HONG KONG—Pangilinan-led conglomerate Metro Pacific Investments Corp. (MPIC) has bared ambitious plans for the construction of new highways, roads, hospitals, train lines and energy facilities until 2020.
In a briefing here at the weekend, senior MPIC officials said the firm was “fully-committed” to taking a leading role in the country’s infrastructure development, given the wide reach of the company’s interests.
However, officials said funding these projects may be difficult given that many of MPIC’s businesses’ capacity to earn are tied to the government regulators’ ability to deliver on committed tariff increases.
“The level of investment we’re aspiring to make in the Philippines between now and 2020 will take a lot of funding up front,” MPIC chief financial officer David Nicol told reporters.
MPIC’s energy, hospital, road, rail and power subsidiaries have planned about P401 billion in capital spending from 2016 to 2020. Nicol said other potential projects in the group’s “radar” would add P73 billion more in spending.
Save for its hospitals, all of MPIC’s businesses suffer from regulatory risks. Just this year, tariff increases by Maynilad Water Services Inc. and Metro Pacific Tollways Corp. (MPTC) have met delays. Maynilad is already in arbitration proceedings with the government in connection with its claim for sovereign guarantee for its losses.
Separate arbitration proceedings for the delayed tariff increases at the MPTC-controlled North Luzon and Manila Cavite expressways (NLEx and Cavitex, respectively) may begin next year.
Manila Electric Co. (Meralco), which distributes power for all of Metro Manila, also needs the government’s green light before hiking rates. Even MPIC’s new businesses will operate under similar conditions.
MPIC is also involved in the ongoing refurbishment of the country’s Metro Manila’s oldest commuter train line, and plans to make a bid for the development of provincial airports.
Nicol said all MPIC businesses would be expanded significantly over the next four years given the growing demand among consumers.
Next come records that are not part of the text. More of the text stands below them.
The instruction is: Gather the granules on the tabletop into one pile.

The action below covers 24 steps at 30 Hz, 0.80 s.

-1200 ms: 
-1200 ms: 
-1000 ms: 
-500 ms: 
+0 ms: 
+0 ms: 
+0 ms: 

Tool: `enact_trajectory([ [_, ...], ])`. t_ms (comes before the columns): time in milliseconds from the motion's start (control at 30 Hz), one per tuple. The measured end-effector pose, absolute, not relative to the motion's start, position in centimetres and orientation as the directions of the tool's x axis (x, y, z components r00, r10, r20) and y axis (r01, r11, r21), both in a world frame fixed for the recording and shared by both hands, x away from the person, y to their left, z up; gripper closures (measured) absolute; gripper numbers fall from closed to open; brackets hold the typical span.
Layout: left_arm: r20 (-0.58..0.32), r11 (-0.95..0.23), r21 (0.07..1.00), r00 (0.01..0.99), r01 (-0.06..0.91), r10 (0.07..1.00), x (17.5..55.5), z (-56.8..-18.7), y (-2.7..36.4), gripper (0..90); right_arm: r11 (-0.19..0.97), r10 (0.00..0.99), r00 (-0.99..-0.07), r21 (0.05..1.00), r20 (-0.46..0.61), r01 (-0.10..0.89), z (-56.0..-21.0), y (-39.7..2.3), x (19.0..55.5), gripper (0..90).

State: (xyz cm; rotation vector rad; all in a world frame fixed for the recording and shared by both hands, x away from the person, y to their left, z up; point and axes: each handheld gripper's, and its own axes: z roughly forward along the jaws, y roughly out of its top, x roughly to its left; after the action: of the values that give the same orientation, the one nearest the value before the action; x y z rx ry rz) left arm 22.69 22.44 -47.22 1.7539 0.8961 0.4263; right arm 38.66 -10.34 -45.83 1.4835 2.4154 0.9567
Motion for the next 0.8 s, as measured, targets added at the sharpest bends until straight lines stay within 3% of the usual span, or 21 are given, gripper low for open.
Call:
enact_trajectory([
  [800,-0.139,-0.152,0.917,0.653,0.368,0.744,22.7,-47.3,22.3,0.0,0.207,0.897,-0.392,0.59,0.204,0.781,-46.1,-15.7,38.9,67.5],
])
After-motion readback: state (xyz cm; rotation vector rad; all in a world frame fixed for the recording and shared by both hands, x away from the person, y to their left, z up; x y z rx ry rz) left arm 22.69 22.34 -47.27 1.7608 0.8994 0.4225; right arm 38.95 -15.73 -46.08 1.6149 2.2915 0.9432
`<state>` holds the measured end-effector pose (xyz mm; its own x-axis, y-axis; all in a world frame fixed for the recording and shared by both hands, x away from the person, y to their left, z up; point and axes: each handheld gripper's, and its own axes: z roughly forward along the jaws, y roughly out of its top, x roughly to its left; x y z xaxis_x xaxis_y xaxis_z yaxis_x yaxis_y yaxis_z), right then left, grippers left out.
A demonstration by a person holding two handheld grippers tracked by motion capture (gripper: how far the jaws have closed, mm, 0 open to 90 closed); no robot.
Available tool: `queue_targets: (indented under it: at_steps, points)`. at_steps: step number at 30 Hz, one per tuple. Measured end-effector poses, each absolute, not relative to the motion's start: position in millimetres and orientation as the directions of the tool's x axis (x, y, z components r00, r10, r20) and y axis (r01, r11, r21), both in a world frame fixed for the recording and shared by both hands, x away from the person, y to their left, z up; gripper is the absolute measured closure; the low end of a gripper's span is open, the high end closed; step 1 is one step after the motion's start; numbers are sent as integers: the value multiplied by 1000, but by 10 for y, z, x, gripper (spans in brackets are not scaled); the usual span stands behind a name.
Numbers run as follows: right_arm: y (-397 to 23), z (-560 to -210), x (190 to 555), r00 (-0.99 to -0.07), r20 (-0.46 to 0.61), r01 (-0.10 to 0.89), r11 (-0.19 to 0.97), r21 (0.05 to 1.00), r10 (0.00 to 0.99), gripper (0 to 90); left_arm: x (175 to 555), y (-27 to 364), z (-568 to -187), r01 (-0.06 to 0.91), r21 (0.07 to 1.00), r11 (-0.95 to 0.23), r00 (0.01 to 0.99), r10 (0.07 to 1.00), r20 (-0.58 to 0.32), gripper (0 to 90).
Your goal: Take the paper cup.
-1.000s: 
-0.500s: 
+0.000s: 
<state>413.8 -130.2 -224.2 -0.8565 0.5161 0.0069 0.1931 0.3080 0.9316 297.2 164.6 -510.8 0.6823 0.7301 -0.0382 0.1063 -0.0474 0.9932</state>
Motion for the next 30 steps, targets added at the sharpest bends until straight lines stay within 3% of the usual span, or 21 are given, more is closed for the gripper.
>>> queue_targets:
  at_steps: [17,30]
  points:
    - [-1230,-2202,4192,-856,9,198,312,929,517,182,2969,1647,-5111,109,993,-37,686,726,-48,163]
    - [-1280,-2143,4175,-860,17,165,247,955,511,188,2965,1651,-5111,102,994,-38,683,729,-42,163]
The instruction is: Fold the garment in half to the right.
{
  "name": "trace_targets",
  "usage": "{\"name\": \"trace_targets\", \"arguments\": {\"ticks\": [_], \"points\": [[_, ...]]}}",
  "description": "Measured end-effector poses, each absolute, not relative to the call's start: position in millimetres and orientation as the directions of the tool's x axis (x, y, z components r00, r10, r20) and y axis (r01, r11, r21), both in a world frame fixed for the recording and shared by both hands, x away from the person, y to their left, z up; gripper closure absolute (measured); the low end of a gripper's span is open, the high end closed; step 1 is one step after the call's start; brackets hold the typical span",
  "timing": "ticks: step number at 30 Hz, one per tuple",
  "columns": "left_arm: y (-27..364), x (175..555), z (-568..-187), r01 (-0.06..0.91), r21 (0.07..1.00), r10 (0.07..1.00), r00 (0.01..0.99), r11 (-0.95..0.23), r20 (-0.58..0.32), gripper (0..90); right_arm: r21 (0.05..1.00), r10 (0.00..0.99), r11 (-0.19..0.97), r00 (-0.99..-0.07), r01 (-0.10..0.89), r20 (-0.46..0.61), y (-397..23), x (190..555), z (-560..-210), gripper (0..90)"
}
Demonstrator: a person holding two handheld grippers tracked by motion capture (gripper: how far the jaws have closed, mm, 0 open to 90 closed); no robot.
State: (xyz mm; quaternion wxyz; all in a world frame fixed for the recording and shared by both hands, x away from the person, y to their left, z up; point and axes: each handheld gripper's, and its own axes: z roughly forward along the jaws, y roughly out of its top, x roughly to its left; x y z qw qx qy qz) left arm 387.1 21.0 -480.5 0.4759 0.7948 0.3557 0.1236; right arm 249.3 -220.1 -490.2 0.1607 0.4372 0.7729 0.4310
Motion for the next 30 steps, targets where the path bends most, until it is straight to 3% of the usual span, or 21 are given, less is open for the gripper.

Increasing urbanization will also put more strain on the firm’s power, water distribution and road assets, among others.
Part of MPIC’s capital expenditure will come from debt and new equity, but a significant portion or over half of the budget would be funded from cash from operations—making reliable tariff increases vital.
“We want to spend this money over the next few years but we need the confidence the tariffs will come through as expected,” Nicol said. “We don’t have an infinite ability to fund all this.”